Records for the task:
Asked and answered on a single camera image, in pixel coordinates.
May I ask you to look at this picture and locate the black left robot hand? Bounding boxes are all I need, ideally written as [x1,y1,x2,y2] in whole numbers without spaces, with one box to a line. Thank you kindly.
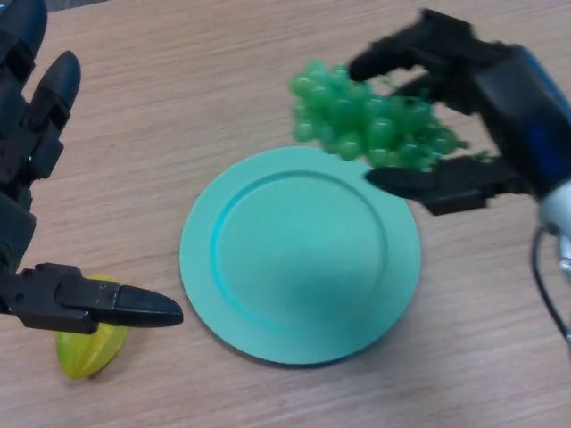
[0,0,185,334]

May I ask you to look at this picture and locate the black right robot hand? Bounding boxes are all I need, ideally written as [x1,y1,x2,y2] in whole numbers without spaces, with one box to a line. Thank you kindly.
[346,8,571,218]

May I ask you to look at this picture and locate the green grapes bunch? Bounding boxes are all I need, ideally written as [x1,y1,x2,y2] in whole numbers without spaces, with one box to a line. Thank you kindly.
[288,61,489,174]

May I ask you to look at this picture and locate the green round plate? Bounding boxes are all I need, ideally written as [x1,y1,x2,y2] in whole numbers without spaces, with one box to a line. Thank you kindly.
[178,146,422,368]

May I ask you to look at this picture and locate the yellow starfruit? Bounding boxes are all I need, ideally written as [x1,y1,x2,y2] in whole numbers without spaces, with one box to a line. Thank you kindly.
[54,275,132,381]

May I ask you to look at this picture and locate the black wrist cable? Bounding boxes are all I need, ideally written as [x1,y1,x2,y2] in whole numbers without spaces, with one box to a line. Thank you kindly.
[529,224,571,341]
* * *
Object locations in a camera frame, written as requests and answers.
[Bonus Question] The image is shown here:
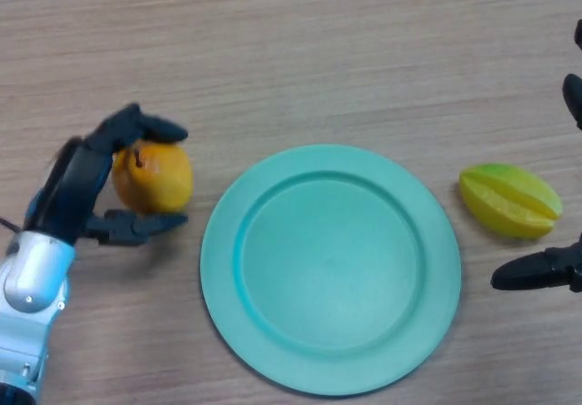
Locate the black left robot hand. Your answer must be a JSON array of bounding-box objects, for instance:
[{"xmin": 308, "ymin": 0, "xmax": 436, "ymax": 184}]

Work order:
Which lines of the data hold the string "camera"? Return each of them.

Response to the task:
Asked and answered on a single camera image, in pixel coordinates.
Object locations in a camera frame, written as requests and answers.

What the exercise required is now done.